The 10 Most Essential Media Training Tips

Twenty-two years as a journalist and eighteen years as the CEO of the global communications-coaching firm Clarity Media Group have afforded Bill McGowan a certain amount of insight into the most effective strategies for interview subjects in a media interview. Sometimes it can be an elaborate chess game, so he shared his 10 best tips for thinking several moves ahead.


Clarity Media Group

1. Never Skirt the Truth
The truth is non-negotiable. You can never lie in your dealings with the media. This doesn’t mean that you have to spill your guts as though you’ve been injected with sodium pentothal, but as history has proven so many times, the fallout from a coverup is almost always worse than the crime.

2. Know Your Center of Gravity
Keep the preparation for a media interview simple. Keep your main message (your headline thought) basic and succinct and come up with two complementary, but different-sounding ways of communicating the same idea. This will help you not sound like a broken record when you keep driving back to the main message.

3. Come Armed with Stories
Sharing only “key talking points” during a media interview will not get the job done if your goal is to be memorable. You must also illustrate your points through anecdotes and relatable examples. That’s because studies have shown that when you take factual information and you embed them within stories, what you say is 22 times more memorable than merely fire hosing facts at people.

4. Know Your Doomsday Question
In the preparation process, honestly ask yourself, “what’s the question I hope I don’t get?” If there’s an Achilles Heel in your story (or your company’s) or something unflattering/controversial from the past that might come up in a web search, then a journalist will not only find it, but will likely ask you about it.

5. Create a Sound Bite/Quote in Advance
If you don’t want to be completely helpless during the journalist’s selection process of deciding which of your quotes to use, then exert some influence by framing your best points in a form most reporters find too irresistible to pass up: an analogy or a metaphor. A well-crafted analogy is a great way to land the quote you were hoping to land.

6. Scout Your Opponent
Even if the dynamic of your upcoming interview is friendly and benign, research the journalist who will be interviewing you. By reading prior articles they’ve written or on-air interviews they’ve done, you can get a sense if they have any preconceived notions or agendas about you, your company or your industry going into the interview.

7. Don’t Sound Over-Messaged
If there’s one thing reporters can’t stand, it's interview subjects who sound as though they are reading straight off a key message document. The paradox of the media interview is to be fully prepared with your points and illustrations (anecdotes/examples) but to sound spontaneous and thoughtful.
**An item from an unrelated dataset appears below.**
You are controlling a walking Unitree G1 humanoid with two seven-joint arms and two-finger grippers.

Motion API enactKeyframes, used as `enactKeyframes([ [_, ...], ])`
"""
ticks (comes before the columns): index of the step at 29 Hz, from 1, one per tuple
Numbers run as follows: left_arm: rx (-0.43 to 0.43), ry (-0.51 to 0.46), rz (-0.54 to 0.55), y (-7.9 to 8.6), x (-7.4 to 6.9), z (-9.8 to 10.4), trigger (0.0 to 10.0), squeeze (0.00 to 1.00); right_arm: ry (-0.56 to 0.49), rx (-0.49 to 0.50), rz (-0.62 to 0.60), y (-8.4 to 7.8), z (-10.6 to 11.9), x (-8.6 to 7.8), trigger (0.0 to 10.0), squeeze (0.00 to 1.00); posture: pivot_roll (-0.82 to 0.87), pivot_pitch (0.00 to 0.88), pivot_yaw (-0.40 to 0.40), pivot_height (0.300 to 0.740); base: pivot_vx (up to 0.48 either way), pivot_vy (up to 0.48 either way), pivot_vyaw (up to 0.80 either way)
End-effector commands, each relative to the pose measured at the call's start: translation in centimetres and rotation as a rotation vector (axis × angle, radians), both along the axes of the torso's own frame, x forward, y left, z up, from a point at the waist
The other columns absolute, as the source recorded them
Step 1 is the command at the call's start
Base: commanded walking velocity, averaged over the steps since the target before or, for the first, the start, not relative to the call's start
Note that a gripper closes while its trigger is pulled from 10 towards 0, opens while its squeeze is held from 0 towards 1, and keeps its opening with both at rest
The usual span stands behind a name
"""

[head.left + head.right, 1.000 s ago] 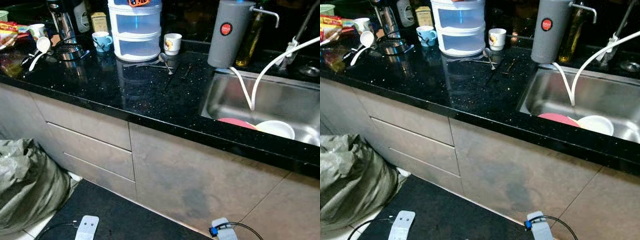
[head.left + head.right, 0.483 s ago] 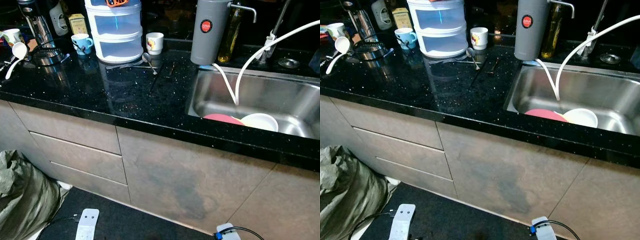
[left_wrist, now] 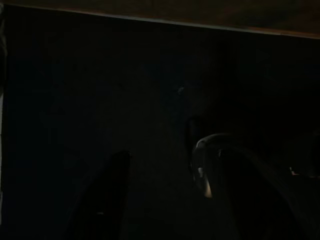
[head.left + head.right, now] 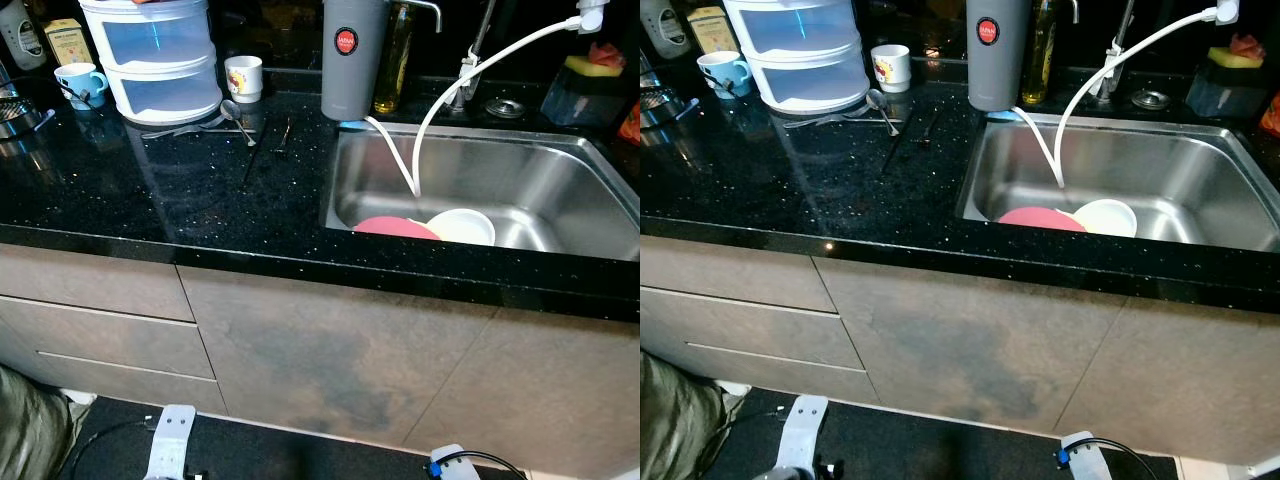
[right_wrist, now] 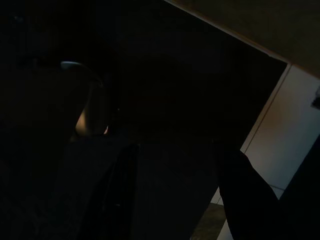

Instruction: Kitchen organization

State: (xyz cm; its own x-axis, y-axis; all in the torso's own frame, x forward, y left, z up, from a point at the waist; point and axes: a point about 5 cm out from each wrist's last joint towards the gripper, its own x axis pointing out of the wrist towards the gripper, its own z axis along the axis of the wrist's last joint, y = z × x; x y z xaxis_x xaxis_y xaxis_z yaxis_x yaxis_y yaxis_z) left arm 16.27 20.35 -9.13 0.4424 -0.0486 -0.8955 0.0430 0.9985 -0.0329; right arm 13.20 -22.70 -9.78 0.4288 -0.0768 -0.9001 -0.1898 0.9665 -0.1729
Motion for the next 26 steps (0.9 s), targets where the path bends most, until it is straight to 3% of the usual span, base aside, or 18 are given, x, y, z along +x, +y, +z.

8. Make a Personal Connection
Journalists are human beings who like to be treated with warmth and respect like everybody else. Try to establish some kind of genuine rapport with them. Show a little interest in them as a person and a professional. They will not have as favorable an impression of you if you treat them like some interchangeable cog in your PR machinery.

9. Display Enthusiasm
Your definition of success should never be to get through the interview technically clean without any small slip ups. Your goal should be to demonstrate an enthusiasm for the value and importance of the information you’re sharing. Smile. Try to genuinely show that you have been looking forward to telling your story to this journalist.

10. Warm Up
No successful professional, whether it be an opera singer or a baseball player, starts a performance without warming up. Forty-five minutes before your interview, give a list of three or four questions to a colleague or a friend and have them fire away at you. Answer them out loud exactly as you plan to in the upcoming interview.